:: Information provided ::
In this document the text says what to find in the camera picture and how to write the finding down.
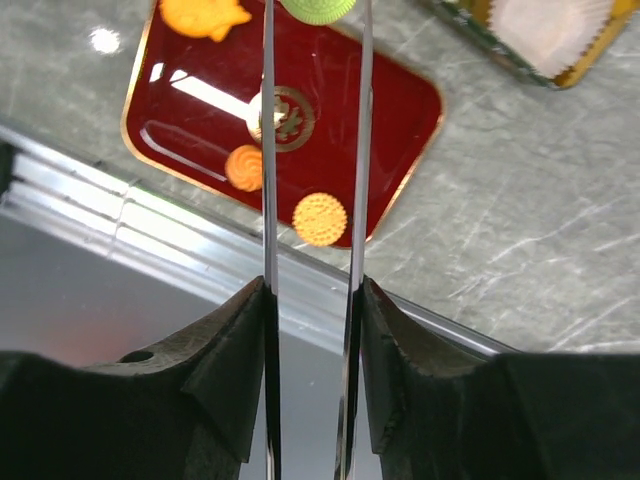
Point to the lower round orange cookie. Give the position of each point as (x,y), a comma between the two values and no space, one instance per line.
(319,219)

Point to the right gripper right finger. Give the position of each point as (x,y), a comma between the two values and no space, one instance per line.
(517,356)

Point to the upper orange fish cookie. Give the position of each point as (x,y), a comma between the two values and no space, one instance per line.
(212,19)

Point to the lower swirl cookie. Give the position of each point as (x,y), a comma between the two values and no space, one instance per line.
(243,168)

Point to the red lacquer tray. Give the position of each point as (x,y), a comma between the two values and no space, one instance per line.
(192,101)

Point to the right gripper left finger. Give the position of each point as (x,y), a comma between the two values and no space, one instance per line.
(181,408)

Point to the green cookie tin box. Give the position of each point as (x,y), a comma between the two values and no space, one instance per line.
(470,19)

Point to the green round cookie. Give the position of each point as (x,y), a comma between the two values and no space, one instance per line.
(318,12)

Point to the aluminium front rail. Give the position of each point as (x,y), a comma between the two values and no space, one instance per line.
(102,210)

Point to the white paper cup liner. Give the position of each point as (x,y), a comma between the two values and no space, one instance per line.
(550,35)

:: Problem statement ::
All of the lines above must be printed again exactly, and no picture may appear in the copy.

:: Problem solution ::
In this document the text says what to find in the camera picture and how to write the finding down.
Point to the lower round orange cookie. Give the position of each point as (x,y), a comma between the two values and no space, one instance per line.
(319,219)

Point to the right gripper right finger. Give the position of each point as (x,y), a comma between the two values and no space, one instance per line.
(517,356)

Point to the upper orange fish cookie. Give the position of each point as (x,y), a comma between the two values and no space, one instance per line.
(212,19)

Point to the lower swirl cookie. Give the position of each point as (x,y), a comma between the two values and no space, one instance per line.
(243,168)

Point to the red lacquer tray. Give the position of each point as (x,y), a comma between the two values and no space, one instance per line.
(192,101)

Point to the right gripper left finger. Give the position of each point as (x,y), a comma between the two values and no space, one instance per line.
(181,408)

Point to the green cookie tin box. Give the position of each point as (x,y), a comma between the two values and no space, one instance per line.
(470,19)

Point to the green round cookie. Give the position of each point as (x,y), a comma between the two values and no space, one instance per line.
(318,12)

Point to the aluminium front rail. Give the position of each point as (x,y), a comma between the two values and no space, one instance per line.
(102,210)

Point to the white paper cup liner. Give the position of each point as (x,y), a comma between the two values and no space, one instance per line.
(550,35)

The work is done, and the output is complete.